Activity
Every line that includes the word "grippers" needs to be copied from the listing.

------ Supplied material ------

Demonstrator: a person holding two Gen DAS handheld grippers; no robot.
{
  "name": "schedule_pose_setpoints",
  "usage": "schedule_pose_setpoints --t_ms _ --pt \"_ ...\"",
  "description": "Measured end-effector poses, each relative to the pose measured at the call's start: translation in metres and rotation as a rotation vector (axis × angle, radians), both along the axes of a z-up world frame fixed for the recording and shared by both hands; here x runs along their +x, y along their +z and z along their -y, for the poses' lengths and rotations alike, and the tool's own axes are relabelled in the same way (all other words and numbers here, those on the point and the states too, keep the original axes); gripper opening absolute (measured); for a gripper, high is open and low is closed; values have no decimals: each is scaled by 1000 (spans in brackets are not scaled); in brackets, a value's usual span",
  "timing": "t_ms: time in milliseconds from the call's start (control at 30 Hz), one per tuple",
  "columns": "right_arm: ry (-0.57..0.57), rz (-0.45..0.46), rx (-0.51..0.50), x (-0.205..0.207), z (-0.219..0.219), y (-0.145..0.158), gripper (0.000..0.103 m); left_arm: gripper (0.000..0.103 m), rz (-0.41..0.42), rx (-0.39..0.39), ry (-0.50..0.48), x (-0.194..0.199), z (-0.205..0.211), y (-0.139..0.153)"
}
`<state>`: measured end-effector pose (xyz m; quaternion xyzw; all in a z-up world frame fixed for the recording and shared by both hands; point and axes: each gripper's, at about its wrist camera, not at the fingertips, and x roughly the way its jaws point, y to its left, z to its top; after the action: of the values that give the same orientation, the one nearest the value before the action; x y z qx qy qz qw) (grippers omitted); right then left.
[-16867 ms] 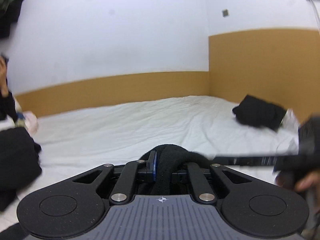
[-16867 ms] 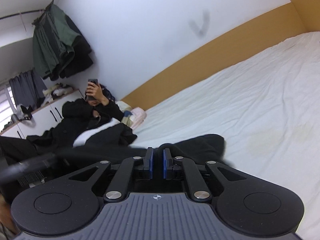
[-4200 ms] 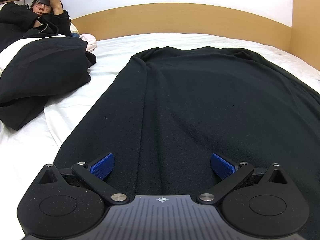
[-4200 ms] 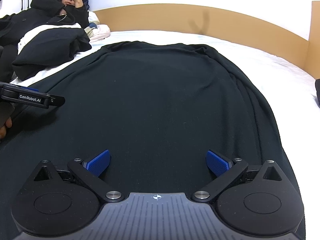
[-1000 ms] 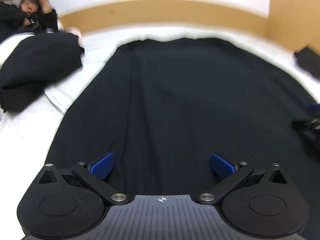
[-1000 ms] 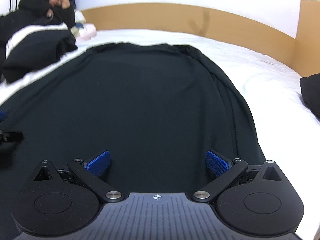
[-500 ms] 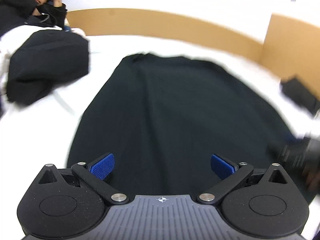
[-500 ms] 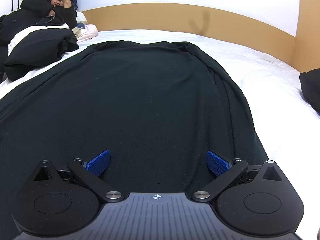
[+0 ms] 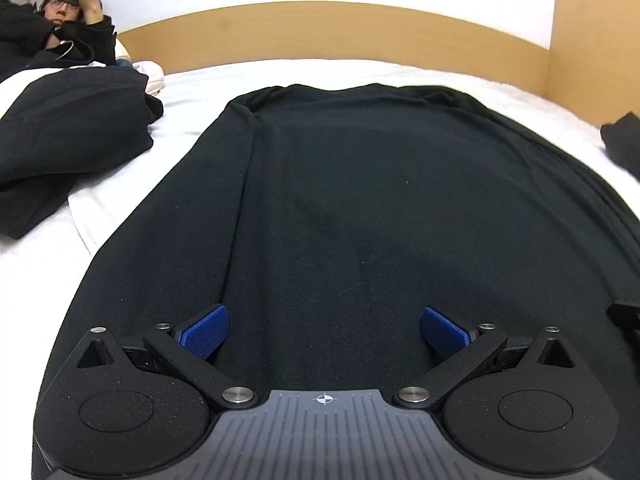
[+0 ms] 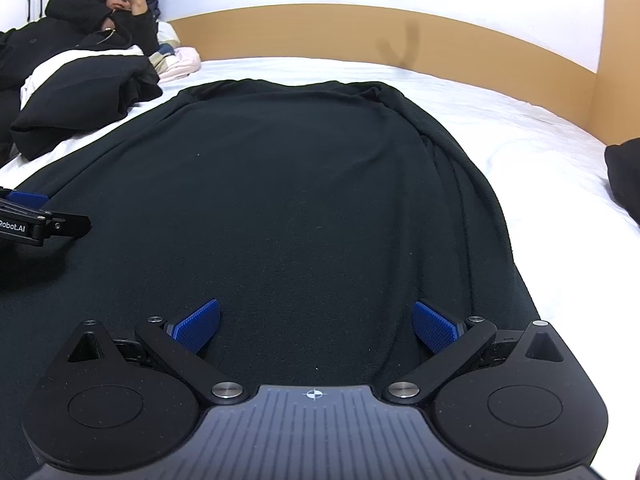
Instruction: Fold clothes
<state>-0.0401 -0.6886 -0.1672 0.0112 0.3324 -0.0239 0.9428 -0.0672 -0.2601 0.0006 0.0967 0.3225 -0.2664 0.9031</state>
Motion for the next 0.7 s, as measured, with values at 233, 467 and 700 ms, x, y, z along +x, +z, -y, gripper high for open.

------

Result of this task
Demonstrator: a person holding two Gen DAS handheld grippers; no robot.
`<state>`: measured end-effector pose (xyz m; quaternion xyzw; all in a z-up world frame fixed for the recording and shared by both hands; point and axes: each gripper's, at about its wrist camera, not at the fingertips, and x roughly the way its jaws point, y to its left, z to its top; after the action: of the values that give the same orientation, the one nearest the value before the action; x y z qx qy qz qw) (grippers omitted); right then left.

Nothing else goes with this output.